WHAT NEEDS TO BE DONE | Word for word, give again the lines of the material below, from the one holding "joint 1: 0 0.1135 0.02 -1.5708" to the last, with nothing added.

MATERIAL PROVIDED |
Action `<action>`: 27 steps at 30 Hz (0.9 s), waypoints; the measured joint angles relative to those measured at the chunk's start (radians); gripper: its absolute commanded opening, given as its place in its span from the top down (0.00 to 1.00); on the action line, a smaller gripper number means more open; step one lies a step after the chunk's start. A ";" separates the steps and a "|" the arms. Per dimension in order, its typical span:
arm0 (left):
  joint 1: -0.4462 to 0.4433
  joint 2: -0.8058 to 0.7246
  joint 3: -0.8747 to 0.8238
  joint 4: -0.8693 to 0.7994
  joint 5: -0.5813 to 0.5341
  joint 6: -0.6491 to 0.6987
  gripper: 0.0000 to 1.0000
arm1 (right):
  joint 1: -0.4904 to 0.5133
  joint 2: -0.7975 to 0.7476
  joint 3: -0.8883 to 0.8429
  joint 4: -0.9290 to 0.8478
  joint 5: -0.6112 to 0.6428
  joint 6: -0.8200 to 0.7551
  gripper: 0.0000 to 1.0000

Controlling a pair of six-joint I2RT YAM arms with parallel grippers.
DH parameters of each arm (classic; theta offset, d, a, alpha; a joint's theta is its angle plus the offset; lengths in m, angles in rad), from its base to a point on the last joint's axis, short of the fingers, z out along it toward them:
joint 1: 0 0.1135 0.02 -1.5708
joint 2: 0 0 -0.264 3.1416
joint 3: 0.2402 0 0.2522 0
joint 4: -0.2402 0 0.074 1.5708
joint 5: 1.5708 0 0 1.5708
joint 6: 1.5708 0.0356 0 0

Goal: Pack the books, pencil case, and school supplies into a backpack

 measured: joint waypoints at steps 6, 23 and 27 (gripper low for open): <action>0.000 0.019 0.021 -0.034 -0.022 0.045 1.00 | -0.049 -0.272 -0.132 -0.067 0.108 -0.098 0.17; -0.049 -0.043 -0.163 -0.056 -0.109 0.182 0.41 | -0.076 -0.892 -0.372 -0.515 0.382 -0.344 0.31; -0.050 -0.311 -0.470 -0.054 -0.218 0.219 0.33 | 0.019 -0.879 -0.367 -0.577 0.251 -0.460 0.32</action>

ANSWER BELOW |
joint 1: 0 0.1135 0.02 -1.5708
joint 2: 0 0 -0.264 3.1416
joint 3: 0.2402 0 0.2522 0
joint 4: -0.2402 0 0.074 1.5708
joint 5: 1.5708 0 0 1.5708
joint 6: 1.5708 0.0356 0 0

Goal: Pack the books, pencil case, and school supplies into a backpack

 measured: joint waypoints at steps 6, 23 and 27 (gripper low for open): <action>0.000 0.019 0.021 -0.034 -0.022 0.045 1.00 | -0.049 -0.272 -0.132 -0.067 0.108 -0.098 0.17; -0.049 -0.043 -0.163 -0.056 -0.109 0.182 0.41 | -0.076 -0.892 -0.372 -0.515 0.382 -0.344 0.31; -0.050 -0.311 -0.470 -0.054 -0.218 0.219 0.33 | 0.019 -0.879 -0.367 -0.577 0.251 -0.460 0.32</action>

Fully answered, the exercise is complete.